The Planetarium of Reims is the second oldest planetarium in France.

== History ==
The Reims planetarium is a place for the dissemination of scientific culture, and more particularly of astronomy to schoolchildren and the general public. The projection system allows you to observe the movements of the Moon, planets and stars, and learn to recognize the constellations.

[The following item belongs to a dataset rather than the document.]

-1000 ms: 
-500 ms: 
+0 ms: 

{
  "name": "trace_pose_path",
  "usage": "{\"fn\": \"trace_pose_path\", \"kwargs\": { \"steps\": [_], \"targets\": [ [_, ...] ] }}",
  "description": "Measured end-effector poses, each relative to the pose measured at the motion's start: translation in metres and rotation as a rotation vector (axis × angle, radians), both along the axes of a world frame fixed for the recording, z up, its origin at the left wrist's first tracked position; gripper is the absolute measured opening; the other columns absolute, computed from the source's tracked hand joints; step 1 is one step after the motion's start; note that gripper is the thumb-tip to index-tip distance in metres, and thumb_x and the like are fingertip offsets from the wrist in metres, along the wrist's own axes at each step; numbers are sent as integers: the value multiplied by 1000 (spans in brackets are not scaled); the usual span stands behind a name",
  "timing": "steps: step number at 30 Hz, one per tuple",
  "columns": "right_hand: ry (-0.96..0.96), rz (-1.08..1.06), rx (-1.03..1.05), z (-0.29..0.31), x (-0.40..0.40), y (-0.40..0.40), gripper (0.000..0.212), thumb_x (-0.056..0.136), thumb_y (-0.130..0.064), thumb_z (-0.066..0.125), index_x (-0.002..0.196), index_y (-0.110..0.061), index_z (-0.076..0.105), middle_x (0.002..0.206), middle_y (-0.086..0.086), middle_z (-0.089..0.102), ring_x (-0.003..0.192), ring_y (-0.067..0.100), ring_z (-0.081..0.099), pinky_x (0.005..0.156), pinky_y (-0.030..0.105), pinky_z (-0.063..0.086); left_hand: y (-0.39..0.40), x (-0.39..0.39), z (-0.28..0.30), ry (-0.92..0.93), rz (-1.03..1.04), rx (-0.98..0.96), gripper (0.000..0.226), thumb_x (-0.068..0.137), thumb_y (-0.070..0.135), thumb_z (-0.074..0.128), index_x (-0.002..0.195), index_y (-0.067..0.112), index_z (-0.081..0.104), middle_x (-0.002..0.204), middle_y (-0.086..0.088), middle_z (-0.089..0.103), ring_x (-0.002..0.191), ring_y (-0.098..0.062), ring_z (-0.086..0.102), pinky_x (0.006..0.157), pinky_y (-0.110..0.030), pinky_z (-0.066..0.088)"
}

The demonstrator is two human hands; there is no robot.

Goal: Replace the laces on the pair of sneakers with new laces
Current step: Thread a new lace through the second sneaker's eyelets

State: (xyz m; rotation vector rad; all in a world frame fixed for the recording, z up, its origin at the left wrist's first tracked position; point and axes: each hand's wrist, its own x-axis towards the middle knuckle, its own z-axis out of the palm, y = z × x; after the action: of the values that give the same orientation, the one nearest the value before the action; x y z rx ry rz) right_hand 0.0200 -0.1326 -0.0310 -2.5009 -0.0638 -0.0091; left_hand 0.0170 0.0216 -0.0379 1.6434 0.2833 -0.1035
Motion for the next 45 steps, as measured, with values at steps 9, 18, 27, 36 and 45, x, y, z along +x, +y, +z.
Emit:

The first planetarium was installed on Place Museux in the historic setting of the Old Jesuit College, an architectural ensemble from the 17th century, where it operated from March 1, 1980 to January 6, 2013. The room measured 6 meters in diameter, with a capacity of 40 seats. It was equipped with a Zeiss ZKP2 astronomical projector. Over time, the projector was supplemented with a multimedia device (slide projectors, computers, video projectors, special effects projectors) in order to make the sessions more lively and to allow the facilitators to have more teaching aids ( pictures, videos). The average annual attendance was 26,000 visitors (school and general public). In 2003, it celebrated its 500,000th visitor.

The new planetarium was opened to the public on September 7, 2013, after 18 months of work at a cost of 3.4 million euros, in new premises, located at 49, rue du Général-de-Gaulle, in Reims. The elliptical-shaped building is by the architect Jean-Paul Bonnemaisson. The building is treated as an autonomous object, like a solitary star reflecting, moreover in the image of the machines leaving to explore space; connection by footbridges which brings visitors like astronauts boarding a rocket, installation on stilts, shine of the skin made of glass scales like the heat shield of space shuttles. The cylinder under the building received a varnished okoumé skin. At night, all of this glass skin is the support for the staging of some of the 88 constellations and their movements, by setting up a grid of light points based on Leeds.

The new air-conditioned dome measures 8 meters in diameter for a capacity of 48 very comfortable seats plus two places for people with reduced mobility. It is equipped with a Zeiss ZKP4 astronomical projector with optical fibers (cost €450,000), and a multimedia system comprising three high-definition DLP projectors. The projection room is complemented by a scenographic space of nearly 200 m2. The planetarium database allows you to place the sky at a specific moment in history, such as the position of the stars during the French Revolution in 1789.